With the holiday of Passover in the spring comes Echad Mi Yodea, a major song in Jewish life. The climax of this song is reached in verse 13, once again highlighting the Thirteen Attributes of Mercy. The song itself is adored worldwide. It has an attractive refrain and is fun to sing — yes, especially at the end of a Passover seder.

To hear a rendition of Echad Me Yodea performed, click on one of the following links: youtube.com/watch?v=1XU-3IuzPEE or youtube.com/watch?v=eGwlcATGwgw.

The ancient Jerusalem Temple offers another example of the special significance of the number 13 in Jewish life, featuring as it did:

  • 13 places of prostration
  • 13 gates of access
  • 13 shofar-shaped charity boxes.
  • 13 tables for offerings

Even further back in history, it is well known that the Patriarch Abraham entered into 13 covenants with G-d.

The list goes on and on. Rabbi Ishmael’s 13 rules of how to interpret scripture also serves as a gateway to morning prayer; the Thirteen Petaled Rose symbolizes one evocative dimension of the world of Kabbalah, Jewish mysticism; and Rambam’s Thirteen Principles of Faith provides a concise but far-reaching summation of Jewish belief.

Familiar to us all, the Yigdal, a hymn based on the Thirteen Principles of Faith which are considered binding on all Jews, is recited in many different daily prayers including at the close of evening services on Shabbat and at Jewish festivals.
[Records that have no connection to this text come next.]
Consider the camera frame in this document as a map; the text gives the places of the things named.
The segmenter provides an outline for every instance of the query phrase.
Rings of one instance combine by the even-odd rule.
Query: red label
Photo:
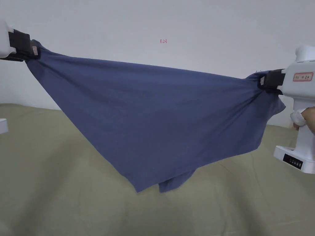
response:
[[[293,81],[311,81],[313,78],[313,72],[308,73],[295,73],[293,77]]]

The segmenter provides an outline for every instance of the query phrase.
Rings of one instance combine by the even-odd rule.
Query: black button panel
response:
[[[303,165],[303,161],[296,159],[292,156],[289,156],[288,154],[284,155],[283,161],[294,166],[295,168],[298,168],[299,170],[302,168]]]

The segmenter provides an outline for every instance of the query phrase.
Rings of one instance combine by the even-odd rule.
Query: blue t-shirt
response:
[[[285,106],[245,79],[41,48],[27,66],[66,116],[137,192],[179,187],[201,166],[253,151]]]

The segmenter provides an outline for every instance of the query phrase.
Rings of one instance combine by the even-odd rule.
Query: white wall
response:
[[[314,0],[2,0],[0,17],[69,56],[244,78],[314,45],[314,9]],[[58,109],[24,63],[0,61],[0,70],[0,103]],[[289,125],[284,101],[271,124]]]

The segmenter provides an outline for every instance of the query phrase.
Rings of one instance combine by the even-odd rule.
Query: finger
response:
[[[299,130],[299,126],[298,126],[296,123],[293,123],[293,127],[294,127],[296,130]]]

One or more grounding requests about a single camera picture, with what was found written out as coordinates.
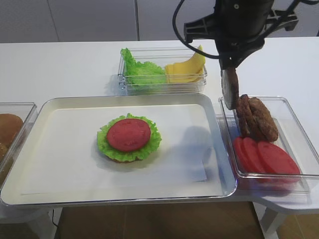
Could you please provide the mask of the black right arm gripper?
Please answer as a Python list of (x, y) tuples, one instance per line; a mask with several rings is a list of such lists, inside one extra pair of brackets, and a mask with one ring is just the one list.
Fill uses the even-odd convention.
[(273, 10), (272, 0), (218, 0), (214, 13), (184, 24), (187, 43), (214, 40), (220, 68), (237, 68), (261, 49), (265, 38), (281, 28), (292, 31), (298, 23), (293, 11)]

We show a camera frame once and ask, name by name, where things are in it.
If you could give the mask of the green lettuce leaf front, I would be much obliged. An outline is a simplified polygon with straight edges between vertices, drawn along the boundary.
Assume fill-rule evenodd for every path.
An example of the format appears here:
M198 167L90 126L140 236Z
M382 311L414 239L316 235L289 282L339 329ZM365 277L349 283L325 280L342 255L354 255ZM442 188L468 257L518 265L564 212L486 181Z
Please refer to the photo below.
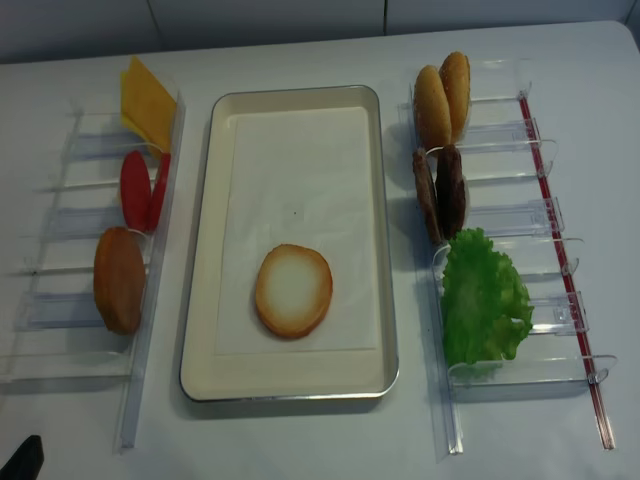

To hear a rendition of the Yigdal performed, click here: youtube.com/watch?v=fMf1P-47Zys.

The celebration of the number 13 becomes especially relevant in the current Jewish calendar year of 5784 — a 13-month leap year in which we add not merely an extra day but a whole extra month!

Hence, we see that, in Jewish life, positive associations with the number 13 are not just a one-time thing but a regular feature — truly a blessing, not a curse.

This contrast with my odd experience of the missing number 13 during my morning jog helps me realize that the number 13 is actually quite special. A single number that is associated with frightening beliefs is also a source of celebration and joy, forgiveness and faith.

I don’t know about you, but I’ll choose the Jewish perspective anytime.

Neal E. Lipsitz is the associate dean for student development and a lecturer in psychology at the College of the Holy Cross in Worcester, Massachusetts. Avraham (Alan) Rosen is the project scholar and director for the Elie Wiesel Living Archive at the 92Y in New York City.